— EXERCISE AIM —
Please write out exactly the lines of the data below from the line holding "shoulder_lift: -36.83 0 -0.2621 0" through the line holding "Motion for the", and leave out the rest.

— DATA SHOWN —

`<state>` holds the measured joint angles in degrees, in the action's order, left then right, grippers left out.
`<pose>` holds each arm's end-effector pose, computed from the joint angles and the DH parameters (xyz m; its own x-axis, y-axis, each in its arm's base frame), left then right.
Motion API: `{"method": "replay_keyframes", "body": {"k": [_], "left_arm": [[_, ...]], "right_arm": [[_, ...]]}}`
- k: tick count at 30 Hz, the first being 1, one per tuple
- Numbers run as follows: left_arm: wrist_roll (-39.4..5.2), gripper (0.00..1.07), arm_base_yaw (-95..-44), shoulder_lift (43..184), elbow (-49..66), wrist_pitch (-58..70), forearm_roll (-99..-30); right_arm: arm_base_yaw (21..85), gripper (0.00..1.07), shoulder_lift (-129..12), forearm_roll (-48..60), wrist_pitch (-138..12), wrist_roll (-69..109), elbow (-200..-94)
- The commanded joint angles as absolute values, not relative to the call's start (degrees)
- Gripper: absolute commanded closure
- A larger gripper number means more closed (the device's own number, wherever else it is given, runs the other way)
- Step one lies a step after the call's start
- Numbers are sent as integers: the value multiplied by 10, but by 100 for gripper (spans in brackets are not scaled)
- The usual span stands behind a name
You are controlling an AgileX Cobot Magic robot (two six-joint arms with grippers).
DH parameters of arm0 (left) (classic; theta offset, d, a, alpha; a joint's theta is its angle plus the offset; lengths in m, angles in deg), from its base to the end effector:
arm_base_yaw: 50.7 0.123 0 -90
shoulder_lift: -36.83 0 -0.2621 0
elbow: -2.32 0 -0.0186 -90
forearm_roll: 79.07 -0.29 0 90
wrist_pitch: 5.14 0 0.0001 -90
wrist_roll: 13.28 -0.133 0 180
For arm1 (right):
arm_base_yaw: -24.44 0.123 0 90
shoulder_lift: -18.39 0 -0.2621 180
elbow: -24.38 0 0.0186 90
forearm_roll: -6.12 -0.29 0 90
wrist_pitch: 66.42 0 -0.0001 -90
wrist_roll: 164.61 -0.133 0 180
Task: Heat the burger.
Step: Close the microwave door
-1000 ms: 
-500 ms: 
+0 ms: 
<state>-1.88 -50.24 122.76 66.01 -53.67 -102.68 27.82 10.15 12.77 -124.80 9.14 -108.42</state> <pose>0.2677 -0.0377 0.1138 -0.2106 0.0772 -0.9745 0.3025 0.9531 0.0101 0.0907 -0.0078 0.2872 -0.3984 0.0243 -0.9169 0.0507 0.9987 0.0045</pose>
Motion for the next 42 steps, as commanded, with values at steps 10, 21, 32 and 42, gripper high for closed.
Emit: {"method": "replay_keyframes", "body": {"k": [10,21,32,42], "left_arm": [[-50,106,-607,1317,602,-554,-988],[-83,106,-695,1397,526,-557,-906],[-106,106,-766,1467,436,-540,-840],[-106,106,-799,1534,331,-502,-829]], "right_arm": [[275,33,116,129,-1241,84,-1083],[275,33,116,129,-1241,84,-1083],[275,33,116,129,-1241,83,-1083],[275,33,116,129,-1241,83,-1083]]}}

— ANSWER BELOW —
shoulder_lift: -36.83 0 -0.2621 0
elbow: -2.32 0 -0.0186 -90
forearm_roll: 79.07 -0.29 0 90
wrist_pitch: 5.14 0 0.0001 -90
wrist_roll: 13.28 -0.133 0 180
For arm1 (right):
arm_base_yaw: -24.44 0.123 0 90
shoulder_lift: -18.39 0 -0.2621 180
elbow: -24.38 0 0.0186 90
forearm_roll: -6.12 -0.29 0 90
wrist_pitch: 66.42 0 -0.0001 -90
wrist_roll: 164.61 -0.133 0 180
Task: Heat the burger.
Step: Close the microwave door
-1000 ms: 
-500 ms: 
+0 ms: 
<state>-1.88 -50.24 122.76 66.01 -53.67 -102.68 27.82 10.15 12.77 -124.80 9.14 -108.42</state> <pose>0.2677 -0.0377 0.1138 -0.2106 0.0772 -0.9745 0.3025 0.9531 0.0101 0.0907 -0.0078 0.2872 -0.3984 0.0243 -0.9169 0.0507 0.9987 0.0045</pose>
Motion for the next 42 steps, as commanded, with values at steps 10, 21, 32 and 42, gripper high for closed.

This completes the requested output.